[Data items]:
:::::

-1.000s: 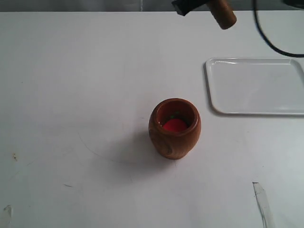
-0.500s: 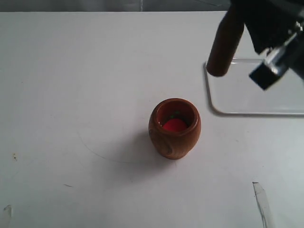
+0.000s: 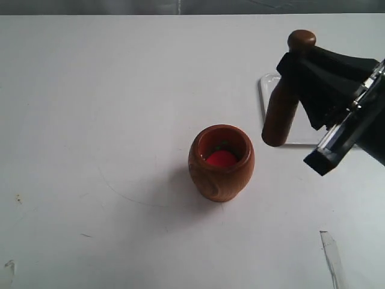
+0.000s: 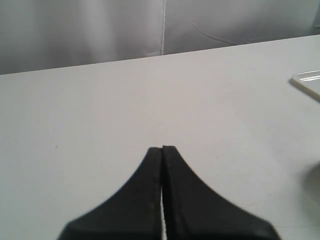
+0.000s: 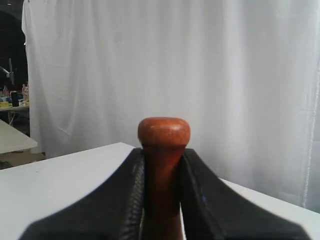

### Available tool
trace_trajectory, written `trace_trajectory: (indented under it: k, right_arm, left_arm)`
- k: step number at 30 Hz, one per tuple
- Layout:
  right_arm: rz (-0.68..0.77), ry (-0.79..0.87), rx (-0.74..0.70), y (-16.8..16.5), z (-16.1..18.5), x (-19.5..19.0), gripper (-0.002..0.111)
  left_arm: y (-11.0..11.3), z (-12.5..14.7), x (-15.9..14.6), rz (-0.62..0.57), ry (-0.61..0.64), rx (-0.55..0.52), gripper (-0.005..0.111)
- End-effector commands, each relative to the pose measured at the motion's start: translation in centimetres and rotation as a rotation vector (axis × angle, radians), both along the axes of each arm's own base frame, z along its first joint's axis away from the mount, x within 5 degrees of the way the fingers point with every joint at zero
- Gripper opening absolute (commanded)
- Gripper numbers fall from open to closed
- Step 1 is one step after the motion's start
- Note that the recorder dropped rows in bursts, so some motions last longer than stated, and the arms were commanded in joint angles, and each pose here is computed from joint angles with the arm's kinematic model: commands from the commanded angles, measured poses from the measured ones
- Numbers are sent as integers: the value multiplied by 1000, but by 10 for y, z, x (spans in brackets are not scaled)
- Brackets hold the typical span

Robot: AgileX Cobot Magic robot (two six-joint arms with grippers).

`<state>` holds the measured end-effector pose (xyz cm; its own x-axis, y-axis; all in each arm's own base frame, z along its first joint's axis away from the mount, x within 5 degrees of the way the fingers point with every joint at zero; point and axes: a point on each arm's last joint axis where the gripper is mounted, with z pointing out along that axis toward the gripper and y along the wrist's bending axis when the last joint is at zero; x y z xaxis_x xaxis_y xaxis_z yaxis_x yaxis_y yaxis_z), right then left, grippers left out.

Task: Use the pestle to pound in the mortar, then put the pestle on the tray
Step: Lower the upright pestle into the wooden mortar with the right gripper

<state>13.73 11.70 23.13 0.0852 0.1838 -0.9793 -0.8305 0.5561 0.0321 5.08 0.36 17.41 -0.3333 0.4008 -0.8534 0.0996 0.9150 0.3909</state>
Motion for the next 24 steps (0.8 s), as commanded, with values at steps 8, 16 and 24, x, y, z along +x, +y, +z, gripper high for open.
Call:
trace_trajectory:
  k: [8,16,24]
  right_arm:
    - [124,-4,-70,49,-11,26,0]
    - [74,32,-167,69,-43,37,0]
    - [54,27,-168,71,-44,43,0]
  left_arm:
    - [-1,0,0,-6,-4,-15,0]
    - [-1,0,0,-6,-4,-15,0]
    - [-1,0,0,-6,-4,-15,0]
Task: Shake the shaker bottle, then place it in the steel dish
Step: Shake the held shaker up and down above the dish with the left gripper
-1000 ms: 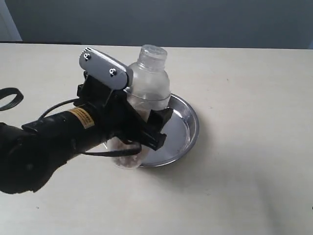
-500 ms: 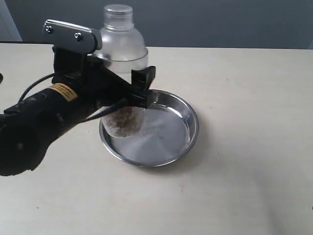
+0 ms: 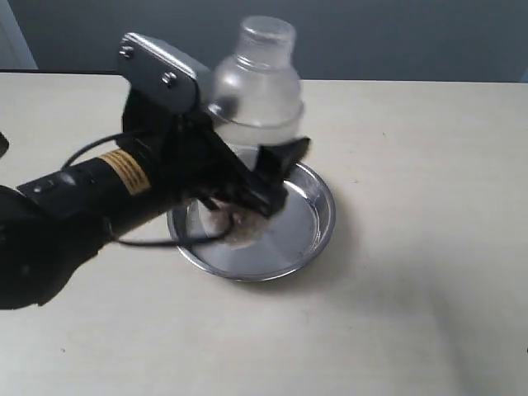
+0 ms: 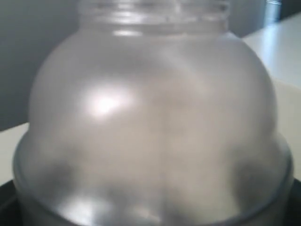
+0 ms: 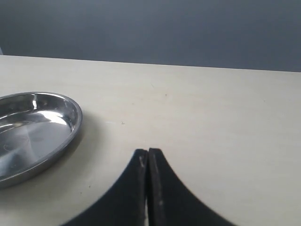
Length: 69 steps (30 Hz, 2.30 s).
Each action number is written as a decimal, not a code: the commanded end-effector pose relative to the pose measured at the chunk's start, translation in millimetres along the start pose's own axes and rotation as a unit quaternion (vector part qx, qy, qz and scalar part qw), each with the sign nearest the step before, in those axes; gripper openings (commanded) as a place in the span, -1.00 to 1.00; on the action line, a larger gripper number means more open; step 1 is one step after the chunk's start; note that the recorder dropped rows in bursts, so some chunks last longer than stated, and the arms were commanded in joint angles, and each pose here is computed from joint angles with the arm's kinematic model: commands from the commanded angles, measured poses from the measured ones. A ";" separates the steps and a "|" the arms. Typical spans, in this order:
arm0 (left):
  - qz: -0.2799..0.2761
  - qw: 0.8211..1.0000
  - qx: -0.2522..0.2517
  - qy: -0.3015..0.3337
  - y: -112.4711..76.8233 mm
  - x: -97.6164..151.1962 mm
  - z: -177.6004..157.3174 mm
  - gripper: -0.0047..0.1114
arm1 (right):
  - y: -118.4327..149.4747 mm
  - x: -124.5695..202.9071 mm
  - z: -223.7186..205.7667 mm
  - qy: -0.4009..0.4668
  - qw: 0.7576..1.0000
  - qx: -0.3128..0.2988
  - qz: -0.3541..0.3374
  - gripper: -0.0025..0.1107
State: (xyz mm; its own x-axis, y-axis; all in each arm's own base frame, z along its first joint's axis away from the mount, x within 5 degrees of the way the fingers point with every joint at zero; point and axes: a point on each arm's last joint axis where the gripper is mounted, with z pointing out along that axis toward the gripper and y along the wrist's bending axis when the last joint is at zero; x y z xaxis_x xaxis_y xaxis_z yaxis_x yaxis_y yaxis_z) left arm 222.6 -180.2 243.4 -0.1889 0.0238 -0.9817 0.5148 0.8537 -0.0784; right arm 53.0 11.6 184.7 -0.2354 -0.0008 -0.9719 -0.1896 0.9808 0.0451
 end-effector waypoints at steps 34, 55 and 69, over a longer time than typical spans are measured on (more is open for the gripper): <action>0.035 0.937 0.038 -0.344 -19.7 -101.8 -31.7 -0.92 | -0.2 -1.0 -0.2 -0.008 1.000 0.001 -0.003 -0.97; 0.055 0.953 0.068 -0.291 -29.8 -150.3 -46.7 -0.92 | -0.2 -1.0 -0.2 -0.008 1.000 0.001 -0.003 -0.97; 0.030 0.992 0.035 -0.118 -22.5 -40.3 -3.0 -0.92 | -0.2 -1.0 -0.2 -0.008 1.000 0.001 -0.003 -0.97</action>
State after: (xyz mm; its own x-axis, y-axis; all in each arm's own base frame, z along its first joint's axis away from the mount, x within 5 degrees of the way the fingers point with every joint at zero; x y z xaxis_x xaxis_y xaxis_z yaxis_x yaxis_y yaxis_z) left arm 217.7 -198.5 260.3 -0.1215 0.0770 -0.9896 0.5931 0.8050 -0.0102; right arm 53.1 11.6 184.8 -0.2337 -0.0005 -0.9723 -0.1896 0.9808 0.0451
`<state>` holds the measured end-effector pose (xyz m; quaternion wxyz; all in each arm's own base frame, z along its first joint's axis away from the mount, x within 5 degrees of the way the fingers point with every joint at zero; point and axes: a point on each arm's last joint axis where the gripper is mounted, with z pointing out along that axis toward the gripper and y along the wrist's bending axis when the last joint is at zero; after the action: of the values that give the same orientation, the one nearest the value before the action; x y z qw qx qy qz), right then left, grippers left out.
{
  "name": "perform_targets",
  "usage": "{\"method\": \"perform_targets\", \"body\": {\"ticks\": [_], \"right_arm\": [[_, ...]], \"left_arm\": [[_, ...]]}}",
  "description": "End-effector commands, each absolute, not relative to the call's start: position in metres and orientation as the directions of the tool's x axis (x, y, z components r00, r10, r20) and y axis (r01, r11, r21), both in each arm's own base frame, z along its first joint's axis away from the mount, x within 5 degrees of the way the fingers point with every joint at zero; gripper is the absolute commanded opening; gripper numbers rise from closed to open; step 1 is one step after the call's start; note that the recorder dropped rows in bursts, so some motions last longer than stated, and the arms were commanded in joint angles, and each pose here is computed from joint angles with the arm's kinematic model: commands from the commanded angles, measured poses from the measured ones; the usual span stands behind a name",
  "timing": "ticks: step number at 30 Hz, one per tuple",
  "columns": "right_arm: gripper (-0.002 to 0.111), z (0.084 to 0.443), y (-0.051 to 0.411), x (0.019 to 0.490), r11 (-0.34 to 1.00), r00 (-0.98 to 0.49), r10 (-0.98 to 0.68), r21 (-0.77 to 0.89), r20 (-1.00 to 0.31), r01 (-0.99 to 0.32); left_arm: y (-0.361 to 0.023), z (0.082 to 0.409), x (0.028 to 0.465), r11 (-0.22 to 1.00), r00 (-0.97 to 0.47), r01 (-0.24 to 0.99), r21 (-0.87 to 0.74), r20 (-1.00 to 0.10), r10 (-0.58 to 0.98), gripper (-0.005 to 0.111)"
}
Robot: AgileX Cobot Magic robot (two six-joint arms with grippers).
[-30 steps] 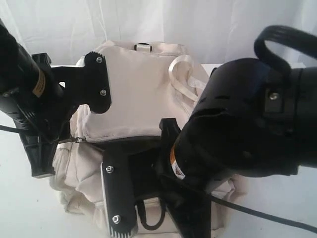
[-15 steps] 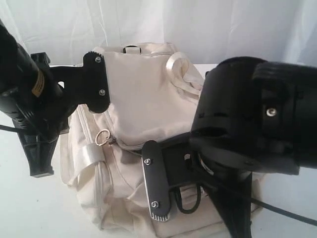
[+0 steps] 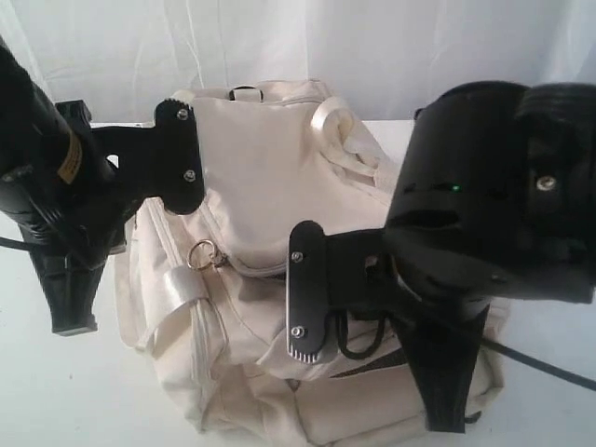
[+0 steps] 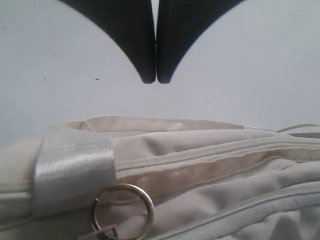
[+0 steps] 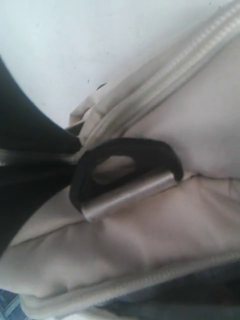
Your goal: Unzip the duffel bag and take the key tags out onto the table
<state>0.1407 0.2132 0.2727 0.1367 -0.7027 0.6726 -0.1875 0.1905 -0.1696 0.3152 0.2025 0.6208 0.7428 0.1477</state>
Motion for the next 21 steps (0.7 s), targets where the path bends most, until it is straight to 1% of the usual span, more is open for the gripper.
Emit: {"method": "perform_targets", "body": {"ticks": [1, 4, 7, 12, 15, 19, 21], "right_arm": [[0.0, 0.289, 0.188, 0.155, 0.015, -0.077, -0.992, -0.519, 0.098, -0.854], [0.0, 0.294, 0.178, 0.161, 0.094, -0.149, -0.987, -0.531, 0.061, -0.842], [0.002, 0.296, 0.176, 0.162, 0.117, -0.167, -0.985, -0.533, 0.047, -0.838], [0.013, 0.301, 0.165, 0.175, 0.101, -0.187, -0.979, -0.598, 0.084, -0.795], [0.017, 0.302, 0.154, 0.186, 0.139, -0.244, -0.966, -0.61, 0.091, -0.78], [0.018, 0.302, 0.137, 0.199, 0.201, -0.324, -0.941, -0.615, 0.094, -0.762], [0.018, 0.302, 0.131, 0.203, 0.226, -0.355, -0.93, -0.615, 0.094, -0.755]], "left_arm": [[-0.164, 0.314, 0.187, 0.191, -0.171, 0.868, 0.458, -0.086, 0.982, 0.007], [-0.164, 0.314, 0.187, 0.193, -0.173, 0.869, 0.455, -0.087, 0.981, 0.007], [-0.166, 0.314, 0.186, 0.2, -0.173, 0.873, 0.445, -0.101, 0.98, 0.007], [-0.168, 0.313, 0.184, 0.216, -0.179, 0.884, 0.415, -0.126, 0.976, 0.007], [-0.167, 0.313, 0.184, 0.218, -0.184, 0.886, 0.408, -0.121, 0.975, 0.007], [-0.172, 0.311, 0.179, 0.239, -0.194, 0.907, 0.346, -0.16, 0.968, 0.007], [-0.175, 0.31, 0.176, 0.231, -0.18, 0.922, 0.31, -0.183, 0.966, 0.007]]}}
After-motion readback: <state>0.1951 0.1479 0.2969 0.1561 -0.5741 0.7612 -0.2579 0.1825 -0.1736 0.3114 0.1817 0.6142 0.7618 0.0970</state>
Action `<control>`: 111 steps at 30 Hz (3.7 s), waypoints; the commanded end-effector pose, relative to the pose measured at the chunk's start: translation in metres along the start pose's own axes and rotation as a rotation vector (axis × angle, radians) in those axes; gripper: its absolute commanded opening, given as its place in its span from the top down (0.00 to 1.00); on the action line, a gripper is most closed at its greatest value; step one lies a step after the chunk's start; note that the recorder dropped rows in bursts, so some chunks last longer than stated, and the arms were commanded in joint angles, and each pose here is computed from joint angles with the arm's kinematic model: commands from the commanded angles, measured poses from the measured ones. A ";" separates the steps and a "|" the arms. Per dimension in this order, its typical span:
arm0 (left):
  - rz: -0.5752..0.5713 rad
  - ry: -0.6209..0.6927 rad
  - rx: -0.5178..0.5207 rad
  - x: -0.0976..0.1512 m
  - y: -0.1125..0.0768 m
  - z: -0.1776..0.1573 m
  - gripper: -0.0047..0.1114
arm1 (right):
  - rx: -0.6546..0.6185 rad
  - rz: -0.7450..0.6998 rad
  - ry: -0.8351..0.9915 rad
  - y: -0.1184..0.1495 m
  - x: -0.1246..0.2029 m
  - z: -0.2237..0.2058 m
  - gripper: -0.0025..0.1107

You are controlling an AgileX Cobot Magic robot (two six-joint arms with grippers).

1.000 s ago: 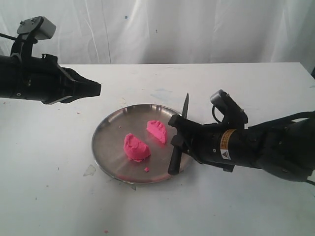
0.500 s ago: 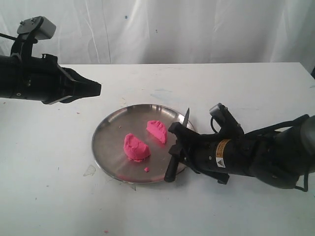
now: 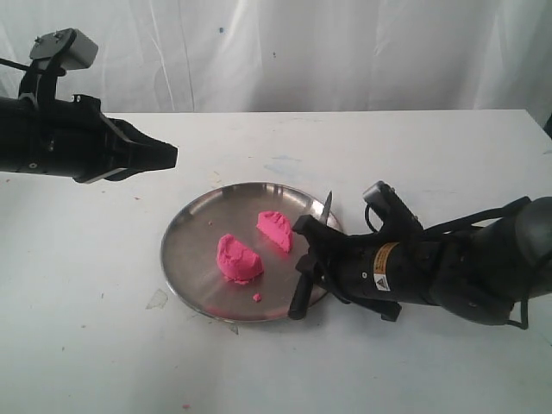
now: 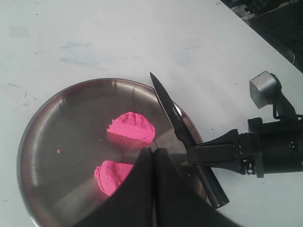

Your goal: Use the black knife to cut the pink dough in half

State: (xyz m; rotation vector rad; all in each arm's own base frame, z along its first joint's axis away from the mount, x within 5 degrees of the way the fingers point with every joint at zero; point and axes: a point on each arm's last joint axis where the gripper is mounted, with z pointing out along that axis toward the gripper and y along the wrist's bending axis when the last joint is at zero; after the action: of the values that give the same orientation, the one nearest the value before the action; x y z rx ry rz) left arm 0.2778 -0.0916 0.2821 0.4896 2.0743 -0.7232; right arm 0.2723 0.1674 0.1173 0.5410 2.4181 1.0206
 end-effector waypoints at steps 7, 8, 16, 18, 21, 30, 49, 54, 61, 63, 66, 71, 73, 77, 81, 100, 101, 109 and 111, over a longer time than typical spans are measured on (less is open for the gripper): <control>-0.025 -0.011 0.018 0.000 -0.003 -0.002 0.96 | 0.002 -0.047 0.018 0.001 -0.001 0.005 0.68; -0.025 -0.011 0.018 0.000 -0.003 -0.002 0.96 | -0.004 -0.049 0.014 0.003 -0.001 0.004 0.65; -0.025 -0.011 0.018 0.000 -0.003 -0.002 0.96 | 0.056 -0.169 -0.054 0.022 -0.013 -0.031 0.62; -0.025 -0.011 0.018 0.000 -0.003 -0.002 0.96 | 0.068 -0.214 -0.069 0.027 -0.014 -0.040 0.62; -0.025 -0.011 0.018 0.000 -0.003 -0.002 0.96 | 0.049 -0.271 -0.088 0.034 -0.015 -0.053 0.62; -0.025 -0.012 0.016 0.000 -0.002 -0.002 0.96 | 0.141 -0.434 -0.188 0.038 -0.019 -0.098 0.68; -0.025 -0.012 0.016 0.000 -0.002 -0.002 0.96 | 0.098 -1.175 -0.122 0.070 0.027 -0.181 0.98; -0.025 -0.012 0.016 0.000 -0.002 -0.002 0.96 | 0.088 -1.179 -0.070 0.070 0.036 -0.185 0.98; -0.025 -0.012 0.016 0.000 -0.002 -0.002 0.96 | 0.035 -1.193 -0.110 0.074 0.039 -0.185 0.98; -0.025 -0.012 0.016 0.000 -0.002 -0.002 0.96 | -0.023 -1.196 -0.176 0.073 0.041 -0.187 0.98; -0.025 -0.012 0.016 0.000 -0.002 -0.002 0.96 | -0.087 -1.196 -0.252 0.067 0.045 -0.196 0.98; -0.025 -0.012 0.016 0.000 -0.002 -0.002 0.96 | -0.073 -1.193 -0.248 0.049 0.052 -0.212 0.98; -0.025 -0.011 0.018 0.000 -0.003 -0.002 0.96 | -0.035 -1.171 -0.251 0.039 0.051 -0.222 0.98; -0.025 -0.013 0.010 0.000 -0.002 -0.002 0.96 | 0.004 -1.111 -0.286 0.019 0.051 -0.236 0.98; -0.023 -0.013 0.007 0.000 -0.002 -0.002 0.96 | 0.042 -1.055 -0.353 -0.002 0.052 -0.244 0.98; -0.024 -0.016 -0.004 0.000 -0.001 -0.002 0.96 | 0.108 -0.821 -0.550 -0.068 0.074 -0.250 0.98; -0.024 -0.016 -0.004 0.000 -0.001 -0.002 0.96 | 0.108 -0.819 -0.557 -0.070 0.075 -0.250 0.98; -0.024 -0.016 -0.004 0.000 -0.001 -0.002 0.96 | 0.099 -0.824 -0.580 -0.090 0.088 -0.246 0.98; -0.024 -0.016 -0.004 0.000 -0.001 -0.002 0.96 | 0.100 -0.824 -0.578 -0.090 0.088 -0.246 0.98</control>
State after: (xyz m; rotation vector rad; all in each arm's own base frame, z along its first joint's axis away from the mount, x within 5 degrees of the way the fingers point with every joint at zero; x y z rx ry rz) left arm 0.2787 -0.0906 0.2820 0.4796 2.0742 -0.7083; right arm 0.0498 0.0171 0.1822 -0.1455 1.8717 0.3304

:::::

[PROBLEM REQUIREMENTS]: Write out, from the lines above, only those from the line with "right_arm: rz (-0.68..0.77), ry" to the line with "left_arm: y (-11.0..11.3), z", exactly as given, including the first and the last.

[ANSWER SPACE]:
  right_arm: rz (-0.68..0.77), ry (-0.79..0.87), rx (-0.74..0.70), y (-16.8..16.5), z (-16.1..18.5), x (-19.5..19.0), gripper (-0.002..0.111)
  left_arm: y (-11.0..11.3), z (-12.5..14.7), x (-15.9..14.6), rz (-0.62..0.57), ry (-0.61..0.64), rx (-0.55..0.52), gripper (-0.005..0.111)

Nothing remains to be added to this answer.